TOM MIX RUSSELL, Defendant-Appellant.
No. 4633
COURT OF APPEALS OF NEW MEXICO
1980-NMCA-074, 94 N.M. 544, 612 P.2d 1355
May 29, 1980
Appeal from the District Court of Bernalillo County, Cole, Judge
COUNSEL
JEFF BINGAMAN, Attorney General, MICHAEL E. SANCHEZ, Assistant Attorney General, Santa Fe, New Mexico, Attorneys for Appellee.
JOHN B. BIGELOW, Chief Public Defender, Santa Fe, New Mexico
SERAPIO L. JARAMILLO, Albuquerque, New Mexico, Attorneys for Appellant.
JUDGES
Hendley, J., wrote the opinion. WE CONCUR: Joe W. Wood, C.J., Mary C. Walters, J.
OPINION
{*545} HENDLEY, Judge.
{1} Convicted of commercial burglary contrary to § 30-16-3(B), N.M.S.A. 1978, and of being a habitual offender pursuant to § 31-18-17(B), N.M.S.A. 1978 (Supp. 1979), defendant appeals. He contends the trial court erred when it held that it had no discretion to suspend or defer the basic sentence imposed under § 31-18-15.1, N.M.S.A. 1978 (Supp. 1979), when it had increased the sentence by one year pursuant to § 31-18-17(B).
{2} We calendared this case for summary reversal and the State has filed a timely memorandum in opposition, contending that it was the legislative intent that no part of the basic sentence could be altered when it had been increased pursuant to § 31-18-17 (B). We disagree.

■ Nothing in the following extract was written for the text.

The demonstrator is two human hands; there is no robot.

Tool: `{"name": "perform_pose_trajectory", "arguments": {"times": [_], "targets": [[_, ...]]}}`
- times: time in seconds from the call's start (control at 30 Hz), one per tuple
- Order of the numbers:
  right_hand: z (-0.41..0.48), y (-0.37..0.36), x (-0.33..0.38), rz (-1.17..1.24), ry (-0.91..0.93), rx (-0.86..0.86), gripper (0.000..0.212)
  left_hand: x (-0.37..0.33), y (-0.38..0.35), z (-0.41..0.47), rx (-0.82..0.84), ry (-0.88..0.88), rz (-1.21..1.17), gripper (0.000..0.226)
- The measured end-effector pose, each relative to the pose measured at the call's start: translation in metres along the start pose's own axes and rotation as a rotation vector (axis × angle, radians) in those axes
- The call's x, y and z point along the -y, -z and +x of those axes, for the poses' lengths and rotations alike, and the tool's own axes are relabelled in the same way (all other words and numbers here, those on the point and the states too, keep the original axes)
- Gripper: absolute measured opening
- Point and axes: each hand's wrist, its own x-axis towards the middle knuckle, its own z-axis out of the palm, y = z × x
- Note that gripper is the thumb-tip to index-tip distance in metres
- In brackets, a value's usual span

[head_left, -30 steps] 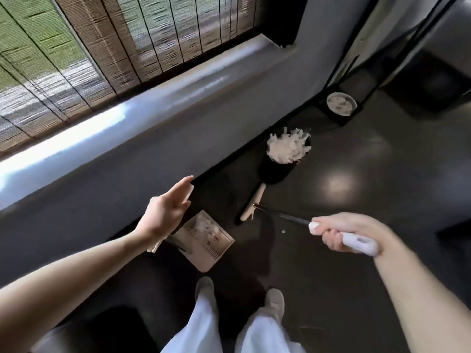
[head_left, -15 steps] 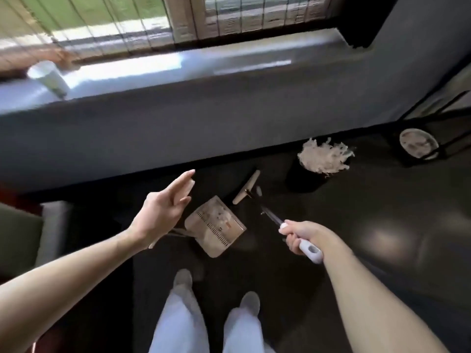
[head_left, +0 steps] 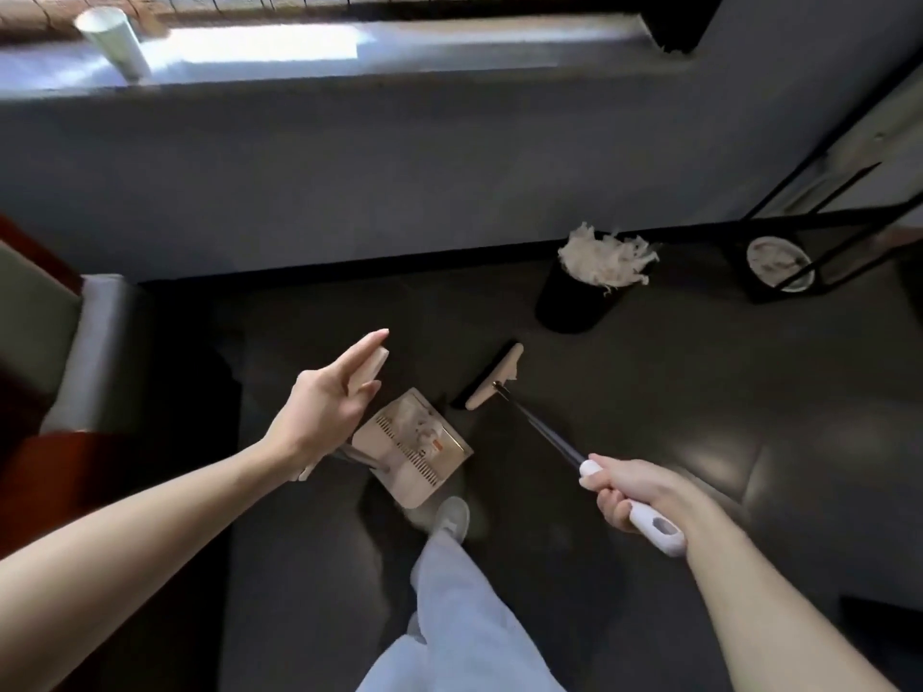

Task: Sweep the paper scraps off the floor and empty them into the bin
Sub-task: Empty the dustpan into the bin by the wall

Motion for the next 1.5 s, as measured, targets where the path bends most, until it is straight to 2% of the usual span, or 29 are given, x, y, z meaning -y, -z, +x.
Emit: {"name": "perform_pose_trajectory", "arguments": {"times": [0.23,0.33,0.53,0.63,0.67,0.77,0.9,1.03,1.1,1.17,1.33,1.5], "targets": [[-0.054,0.053,-0.008,-0.16,0.08,0.028,0.056,-0.024,-0.033,-0.054,-0.025,0.038,-0.05,0.06],[-0.068,0.071,0.008,-0.333,0.146,0.009,0.058,-0.037,-0.056,-0.068,-0.035,0.074,-0.057,0.061],[-0.065,0.103,0.066,-0.869,0.336,-0.135,0.065,-0.063,-0.113,-0.08,-0.117,0.162,-0.101,0.064],[-0.051,0.117,0.094,-1.444,0.459,-0.337,0.054,-0.073,-0.147,-0.081,-0.197,0.206,-0.122,0.067],[-0.044,0.122,0.099,-1.564,0.476,-0.398,0.054,-0.075,-0.157,-0.08,-0.222,0.227,-0.13,0.067],[-0.023,0.137,0.1,-1.729,0.462,-0.448,0.05,-0.083,-0.183,-0.078,-0.302,0.263,-0.13,0.069],[-0.009,0.16,0.085,-1.752,0.365,-0.322,0.046,-0.094,-0.2,-0.073,-0.357,0.276,-0.138,0.067],[-0.024,0.185,0.05,-1.794,0.305,-0.145,0.066,-0.101,-0.205,-0.061,-0.362,0.27,-0.126,0.064],[-0.034,0.195,0.036,-1.757,0.262,-0.075,0.078,-0.103,-0.206,-0.058,-0.359,0.252,-0.123,0.062],[-0.044,0.205,0.032,-1.69,0.224,-0.022,0.081,-0.103,-0.208,-0.057,-0.344,0.238,-0.113,0.061],[-0.071,0.215,0.034,-1.503,0.243,0.041,0.075,-0.096,-0.206,-0.063,-0.334,0.217,-0.108,0.06],[-0.094,0.22,0.015,-1.413,0.327,-0.016,0.075,-0.099,-0.202,-0.085,-0.352,0.139,-0.134,0.058]]}}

{3} Legislation is to be given effect as written. State v. McHorse, 85 N.M. 753, 517 P.2d 75 (Ct. App. 1973). Where there is an ambiguity, resort may be had to interpretation; but even then, intent is to be determined primarily from the language used. Keller v. City of Albuquerque, 85 N.M. 134, 509 P.2d 1329 (1973). Section 31-18-17(B) states that the basic sentence of a habitual offender "shall be increased by one year, and the sentence imposed by this subsection shall not be suspended or deferred." (Emphasis added.) The sentence imposed by subsection (B) is the additional one year. Compare § 31-18-16(A), N.M.S.A. 1978 (Supp. 1979), which states that for firearm enhancement, the basic sentence "shall be increased by one year, and the sentence imposed by this subsection shall be the first year served and shall not be suspended or deferred." Although it is a question which we do not decide, it would appear that the basic sentence in the firearm enhancement section can be suspended or deferred. We see no policy reason or glean any legislative intent to prohibit the altering of the basic sentence.
{4} We hold that § 31-18-17(B) only prohibits the suspending or deferring of the one year imposed by that section. The trial court erred when it held it had no discretion to suspend or defer the basic sentence imposed.
{5} The judgment of the trial court is affirmed. The cause is remanded for reconsideration of sentencing consistent with this opinion.
{6} IT IS SO ORDERED.
Wood, C.J., and Walters, J., concur.